C'est une vie merveilleuse est un classique de Noël omniprésent, une pièce intemporelle de cinéma réconfortant et centré sur les vacances qui est encore appréciée des familles depuis sa sortie originale en 1946. Qu'est-ce qui retient l'être aimé Franck Capra / Jimmy Stewart figurer dans le cœur et l’esprit de tant de personnes ? Probablement sa vanité réaliste et magique, capable de toucher directement le but de l’existence humaine et de rappeler à chacun qu’il est spécial pour ce qu’il est.

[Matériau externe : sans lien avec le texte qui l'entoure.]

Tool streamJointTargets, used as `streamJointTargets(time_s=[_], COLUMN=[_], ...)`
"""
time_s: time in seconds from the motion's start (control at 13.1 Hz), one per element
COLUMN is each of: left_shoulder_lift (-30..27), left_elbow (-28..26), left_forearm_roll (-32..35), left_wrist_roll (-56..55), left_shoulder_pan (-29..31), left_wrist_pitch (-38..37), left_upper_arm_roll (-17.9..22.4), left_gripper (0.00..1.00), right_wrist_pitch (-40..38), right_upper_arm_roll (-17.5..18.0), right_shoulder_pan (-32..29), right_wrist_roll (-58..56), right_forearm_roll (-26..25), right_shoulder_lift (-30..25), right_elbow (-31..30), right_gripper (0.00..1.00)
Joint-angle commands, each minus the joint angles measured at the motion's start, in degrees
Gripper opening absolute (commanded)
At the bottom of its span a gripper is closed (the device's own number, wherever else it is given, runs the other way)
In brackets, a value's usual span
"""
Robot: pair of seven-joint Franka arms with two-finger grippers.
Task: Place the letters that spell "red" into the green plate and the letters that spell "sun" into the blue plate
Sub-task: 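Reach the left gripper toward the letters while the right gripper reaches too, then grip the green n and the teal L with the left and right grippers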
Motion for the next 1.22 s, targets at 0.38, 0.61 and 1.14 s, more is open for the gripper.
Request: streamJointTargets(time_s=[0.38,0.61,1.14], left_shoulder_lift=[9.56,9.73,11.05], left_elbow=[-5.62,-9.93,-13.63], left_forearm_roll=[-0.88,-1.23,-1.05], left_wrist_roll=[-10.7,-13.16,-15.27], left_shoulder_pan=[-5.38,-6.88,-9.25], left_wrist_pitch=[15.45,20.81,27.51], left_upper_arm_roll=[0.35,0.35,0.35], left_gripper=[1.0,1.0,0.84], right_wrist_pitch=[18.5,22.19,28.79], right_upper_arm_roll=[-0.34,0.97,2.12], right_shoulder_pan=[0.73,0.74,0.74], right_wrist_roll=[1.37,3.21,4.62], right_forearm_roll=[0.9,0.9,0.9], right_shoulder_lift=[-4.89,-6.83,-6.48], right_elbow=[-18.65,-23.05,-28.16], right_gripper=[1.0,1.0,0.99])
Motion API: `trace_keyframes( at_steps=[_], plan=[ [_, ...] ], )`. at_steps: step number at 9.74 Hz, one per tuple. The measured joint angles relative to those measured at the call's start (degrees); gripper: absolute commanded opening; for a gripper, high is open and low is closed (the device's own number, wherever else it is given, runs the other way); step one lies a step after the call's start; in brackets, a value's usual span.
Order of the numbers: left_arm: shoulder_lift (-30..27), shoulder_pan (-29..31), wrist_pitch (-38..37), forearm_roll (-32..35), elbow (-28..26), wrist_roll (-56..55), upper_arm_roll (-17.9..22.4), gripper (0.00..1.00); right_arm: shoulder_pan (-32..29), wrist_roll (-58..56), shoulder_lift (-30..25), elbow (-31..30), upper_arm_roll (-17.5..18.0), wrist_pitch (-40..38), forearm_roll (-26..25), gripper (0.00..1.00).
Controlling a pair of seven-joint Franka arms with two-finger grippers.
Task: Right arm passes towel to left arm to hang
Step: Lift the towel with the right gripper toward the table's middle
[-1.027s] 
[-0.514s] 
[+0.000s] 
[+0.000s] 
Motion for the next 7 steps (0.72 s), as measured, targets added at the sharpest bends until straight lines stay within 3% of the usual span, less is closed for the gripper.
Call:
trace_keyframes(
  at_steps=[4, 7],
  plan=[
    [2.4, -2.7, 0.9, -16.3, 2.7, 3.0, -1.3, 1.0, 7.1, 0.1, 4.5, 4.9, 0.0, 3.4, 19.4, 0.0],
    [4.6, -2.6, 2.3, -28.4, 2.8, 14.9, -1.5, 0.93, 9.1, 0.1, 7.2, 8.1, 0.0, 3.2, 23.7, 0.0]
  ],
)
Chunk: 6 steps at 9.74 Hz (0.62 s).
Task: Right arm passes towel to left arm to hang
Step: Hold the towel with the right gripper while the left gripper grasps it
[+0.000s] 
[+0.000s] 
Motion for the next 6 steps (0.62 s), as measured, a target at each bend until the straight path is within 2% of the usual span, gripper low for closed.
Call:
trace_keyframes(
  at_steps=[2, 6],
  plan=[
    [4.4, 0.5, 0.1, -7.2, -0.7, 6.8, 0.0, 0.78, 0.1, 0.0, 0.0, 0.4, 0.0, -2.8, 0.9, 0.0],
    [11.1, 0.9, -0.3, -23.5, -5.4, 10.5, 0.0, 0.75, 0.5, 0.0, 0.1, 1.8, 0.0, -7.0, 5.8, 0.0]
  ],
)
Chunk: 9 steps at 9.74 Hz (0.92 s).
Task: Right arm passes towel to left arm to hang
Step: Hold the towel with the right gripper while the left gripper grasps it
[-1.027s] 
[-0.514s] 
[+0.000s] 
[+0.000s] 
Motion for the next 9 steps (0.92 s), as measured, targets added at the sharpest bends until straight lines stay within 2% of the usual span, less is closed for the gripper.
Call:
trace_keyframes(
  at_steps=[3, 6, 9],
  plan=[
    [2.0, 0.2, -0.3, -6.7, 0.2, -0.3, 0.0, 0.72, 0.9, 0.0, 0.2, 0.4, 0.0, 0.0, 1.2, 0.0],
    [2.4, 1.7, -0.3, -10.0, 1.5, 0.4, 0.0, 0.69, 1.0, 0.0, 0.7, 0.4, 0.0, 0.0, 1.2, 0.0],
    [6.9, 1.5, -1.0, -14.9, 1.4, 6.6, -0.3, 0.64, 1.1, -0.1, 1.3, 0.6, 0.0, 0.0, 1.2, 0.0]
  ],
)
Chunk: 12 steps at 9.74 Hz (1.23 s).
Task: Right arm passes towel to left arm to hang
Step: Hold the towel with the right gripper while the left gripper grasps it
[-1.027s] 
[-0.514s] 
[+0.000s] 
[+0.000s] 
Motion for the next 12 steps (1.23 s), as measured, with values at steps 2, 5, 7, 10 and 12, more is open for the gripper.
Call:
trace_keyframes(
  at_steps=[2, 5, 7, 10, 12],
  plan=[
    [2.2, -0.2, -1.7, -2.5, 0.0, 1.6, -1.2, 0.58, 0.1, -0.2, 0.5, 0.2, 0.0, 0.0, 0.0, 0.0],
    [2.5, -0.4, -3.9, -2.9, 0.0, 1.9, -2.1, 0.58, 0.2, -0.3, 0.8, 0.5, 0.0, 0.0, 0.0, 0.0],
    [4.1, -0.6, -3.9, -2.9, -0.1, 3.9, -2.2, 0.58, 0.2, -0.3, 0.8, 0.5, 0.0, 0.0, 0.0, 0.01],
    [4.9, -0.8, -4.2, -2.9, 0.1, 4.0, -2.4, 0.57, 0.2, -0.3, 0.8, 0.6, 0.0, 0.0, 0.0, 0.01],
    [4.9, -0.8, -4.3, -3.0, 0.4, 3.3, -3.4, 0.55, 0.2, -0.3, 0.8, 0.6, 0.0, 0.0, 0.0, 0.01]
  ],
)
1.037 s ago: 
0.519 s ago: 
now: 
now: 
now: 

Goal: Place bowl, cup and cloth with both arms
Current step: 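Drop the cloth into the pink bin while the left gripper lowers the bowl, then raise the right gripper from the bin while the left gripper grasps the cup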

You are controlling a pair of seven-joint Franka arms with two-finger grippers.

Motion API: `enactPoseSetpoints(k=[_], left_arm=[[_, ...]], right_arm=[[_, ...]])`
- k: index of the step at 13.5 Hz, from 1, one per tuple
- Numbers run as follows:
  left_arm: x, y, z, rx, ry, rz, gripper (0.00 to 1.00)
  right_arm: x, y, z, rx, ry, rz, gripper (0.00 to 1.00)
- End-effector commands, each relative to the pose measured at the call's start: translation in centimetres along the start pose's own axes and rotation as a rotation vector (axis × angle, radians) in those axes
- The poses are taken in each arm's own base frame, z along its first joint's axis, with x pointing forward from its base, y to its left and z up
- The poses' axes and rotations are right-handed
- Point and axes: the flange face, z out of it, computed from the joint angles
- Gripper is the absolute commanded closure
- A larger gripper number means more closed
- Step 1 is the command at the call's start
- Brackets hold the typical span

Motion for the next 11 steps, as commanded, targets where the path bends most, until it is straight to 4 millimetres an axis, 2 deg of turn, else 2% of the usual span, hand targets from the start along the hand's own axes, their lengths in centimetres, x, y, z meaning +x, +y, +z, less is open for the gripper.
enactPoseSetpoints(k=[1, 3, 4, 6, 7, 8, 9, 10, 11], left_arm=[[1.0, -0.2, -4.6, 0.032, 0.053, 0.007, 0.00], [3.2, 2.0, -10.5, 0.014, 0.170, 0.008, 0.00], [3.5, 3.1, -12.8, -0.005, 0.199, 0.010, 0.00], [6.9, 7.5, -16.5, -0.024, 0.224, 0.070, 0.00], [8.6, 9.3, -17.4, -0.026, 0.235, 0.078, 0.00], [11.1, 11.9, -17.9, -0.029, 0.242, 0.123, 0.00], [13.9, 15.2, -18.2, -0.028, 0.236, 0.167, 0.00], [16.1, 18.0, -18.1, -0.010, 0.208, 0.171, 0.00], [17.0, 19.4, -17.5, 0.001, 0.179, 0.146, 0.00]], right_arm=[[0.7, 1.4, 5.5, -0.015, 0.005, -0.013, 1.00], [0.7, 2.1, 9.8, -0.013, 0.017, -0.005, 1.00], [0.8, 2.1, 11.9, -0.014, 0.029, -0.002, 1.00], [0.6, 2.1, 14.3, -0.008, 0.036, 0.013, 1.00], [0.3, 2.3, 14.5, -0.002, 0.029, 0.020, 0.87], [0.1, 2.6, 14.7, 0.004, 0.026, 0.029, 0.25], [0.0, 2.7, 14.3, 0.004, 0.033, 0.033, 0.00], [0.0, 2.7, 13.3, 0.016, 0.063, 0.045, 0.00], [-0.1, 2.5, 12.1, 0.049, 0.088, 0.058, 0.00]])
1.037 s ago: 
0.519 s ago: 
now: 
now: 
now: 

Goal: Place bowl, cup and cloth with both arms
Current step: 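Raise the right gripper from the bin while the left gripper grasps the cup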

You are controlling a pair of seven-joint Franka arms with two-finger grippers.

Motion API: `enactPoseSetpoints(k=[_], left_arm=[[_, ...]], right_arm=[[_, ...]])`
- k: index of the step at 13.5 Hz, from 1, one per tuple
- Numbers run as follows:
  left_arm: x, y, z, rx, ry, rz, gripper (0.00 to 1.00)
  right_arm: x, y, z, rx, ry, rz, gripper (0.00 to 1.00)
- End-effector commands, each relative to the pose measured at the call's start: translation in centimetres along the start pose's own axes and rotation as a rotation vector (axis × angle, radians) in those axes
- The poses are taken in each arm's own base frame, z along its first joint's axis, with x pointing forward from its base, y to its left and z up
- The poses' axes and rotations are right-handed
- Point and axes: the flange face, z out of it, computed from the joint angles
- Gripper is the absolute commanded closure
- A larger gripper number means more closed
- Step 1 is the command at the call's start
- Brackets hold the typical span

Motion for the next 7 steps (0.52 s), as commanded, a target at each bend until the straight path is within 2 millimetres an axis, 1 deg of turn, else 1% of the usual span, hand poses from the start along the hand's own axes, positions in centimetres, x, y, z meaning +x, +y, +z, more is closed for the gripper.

Gentil et charmant, non ? Eh bien, pour y arriver, nous devons traverser les forces destructrices implacables du capitalisme, la fuite constante des rêves, le destin imminent d’être coincé, le rappel que tous les gens autour de vous réussissent alors que vous ne le faites pas, le glissement vers des comportements abusifs limites de désespoir et de colère, et finalement, l’envisagement du suicide. Euh… Joyeux Noël ?
Si tu n'as pas vu C'est une vie merveilleuse , ou si cela fait quelques Noëls que vous n’y êtes pas revenu, je suis ici pour vous rappeler la plongée massive, non-stop et à plein sprint du film dans l’obscurité. Stewart est un acteur ordinaire connu pour ses principes fondamentaux de bonté et de décence ; Capra est un réalisateur connu pour son optimisme et sa déification des « bonnes vieilles valeurs américaines », souvent perçues de manière semi-dénigrante ; ces deux grandes généralisations se font présentes dans C'est un La vie merveilleuse , mais ils prennent leur temps pour y arriver. Pendant la majeure partie du film – je dirais un bon 3/4 de sa durée, sinon un peu plus – nous regardons Capra rendre son travail dans des scènes d'autodestruction domestique impitoyables, naturalistes et photographiées dans l'ombre, et nous regardons Stewart plaider, travailler et se frayer un chemin à travers toutes ses impulsions et responsabilités contradictoires jusqu'à ce qu'il ne puisse plus les porter sans se briser. C'est une vie merveilleuse cela permet de défendre la prémisse de son titre, mais cela nous montre combien de courage, de courage et de cœur sont nécessaires pour arriver à cette conclusion.